Plus, in the Traveller sense, few planets exist in a vacuum (ha ha). The Imperium would probably exert influence to the extent that they would award contracts to the more successful nobles and apply political pressure to the other nobles to further their agenda when necessary.
 
So treat a Feudal Technocracy as a bunch of vertical monopolies?

That is an interesting application of that government type.

I have found that with 2 or 3 decent examples of each government type, it is fairly easy to understand how it could work.

I will add this one to my existing list of examples of this government type, along with:

* Hydraulic Empire
* Multi-Corporate Control (like a Balkanized Government 1) this actualy probably fits the Vertical Monopoly version very well.
* Technological Dictator (TEDs from TNE but without giving them a new Gov code)
 
The Sword Worlds in Piper's Space Vikings are run as feudal technocracies, I think Piper actually uses that phrase, too, which explains where Marc Miller got it from (hey, he got the lot from all that 70s space opera!).
 
Yep, got to add that one to my list too...

TechnoPriests - Kind of like a Hydraulic Empire, but not necessarily a controlling group, just controlling some vital technology.

You could argue that the Spacing Guild from Dune was a Feudal Technocracy as well; only the Guild had interstellar travel and CHOAM controlled Spice...

The trappings of government, may not actually tell you what the government really is.

For example, it could be argued that Britain has either a Aristocracy (GOV=3), a Representative Democracy (GOV=4), a Civil Service Bureaucracy (GOV=8) or perhaps even an Impersonal Bureaucracy (GOV=9). From the outside, it looks like a bit of all four.

Feudal Technocracy could be very similar, with a Caste System imposed to protect everyone and different Castes controlling different vital technologies. The Water Caste controls all sanitation and drinking water. The Power Caste controls all electrical power generation and distribution.

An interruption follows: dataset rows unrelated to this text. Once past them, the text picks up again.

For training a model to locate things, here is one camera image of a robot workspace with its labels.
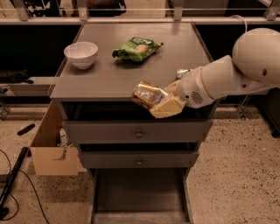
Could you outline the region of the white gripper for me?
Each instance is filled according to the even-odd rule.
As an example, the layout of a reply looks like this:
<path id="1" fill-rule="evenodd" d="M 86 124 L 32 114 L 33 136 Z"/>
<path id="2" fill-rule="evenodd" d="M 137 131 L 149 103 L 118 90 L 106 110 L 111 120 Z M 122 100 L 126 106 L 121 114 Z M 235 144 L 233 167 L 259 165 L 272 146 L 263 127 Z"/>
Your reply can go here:
<path id="1" fill-rule="evenodd" d="M 207 92 L 202 80 L 202 67 L 191 69 L 191 72 L 176 80 L 165 89 L 172 96 L 162 100 L 150 109 L 155 118 L 175 116 L 182 112 L 184 106 L 198 109 L 210 105 L 214 98 Z"/>

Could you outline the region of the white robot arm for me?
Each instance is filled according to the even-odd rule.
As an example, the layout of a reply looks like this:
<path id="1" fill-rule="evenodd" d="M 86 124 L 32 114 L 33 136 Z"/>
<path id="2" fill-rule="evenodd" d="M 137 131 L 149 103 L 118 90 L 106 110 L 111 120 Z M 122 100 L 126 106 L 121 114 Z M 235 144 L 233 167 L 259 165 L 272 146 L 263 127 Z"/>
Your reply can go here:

BOTH are needed by the society (along with others) so a Technocracy develops.

I could see these types of governments becoming very common during a Long Night scenario; such as that experienced between the Rule of Man and the Sylean Imperium (Third Imperium). Other settings might develop it as well, especially on those low populations on nasty hellworlds.
 
Mithras said:
The Sword Worlds in Piper's Space Vikings are run as feudal technocracies, I think Piper actually uses that phrase, too, which explains where Marc Miller got it from (hey, he got the lot from all that 70s space opera!).

Total thread hijack here... There is supposed to be at least ONE if not TWO NEW Space Vikings books coming out. One is a completely new one by John F Carr, the other is also by him, but it's being reviewed by Pournelle for some reason. So that's prolly gonna slow its release.

Piper fans should check out Hostigos.com for more Piper info and literary goodies.
 
*cough* Theres no such thing as an anarchist group because a true anarchist goes against conformity of any sort, a group has to conform to its own ideals, making it a group, so an anarchist would not be part of that.

8)
 
phavoc said:
But some of it might be rather difficult to do where there was overlap between different controlling companies. The issue with having a single entity control all of an industiral sector/industry is that businesses are in it for theirselves. Competition is bad, and therefore they would, I think, be constantly warring with one another. Which would suck for the populace.

Businesses can be in it for whatever they choose to be in it for, unless constrained by an external force. Publicly held companies are compelled by law to be in it for improving shareholder value, but privately held companies can organise themselves, and define their goals and standards, however they like (within the law) but are not beholden to shareholders or laws that purport to protect shareholder's interests.

There would have to be some sort of governing structure/council that everyone answered to in order to prevent chaos from destablizing the entire economy.

There needs to be an arbitration mechanism yes. That's what governments do. What you're describing isn't corporate government, it's just companies monopolising the provision of public services. There are numerous present-day examples of that.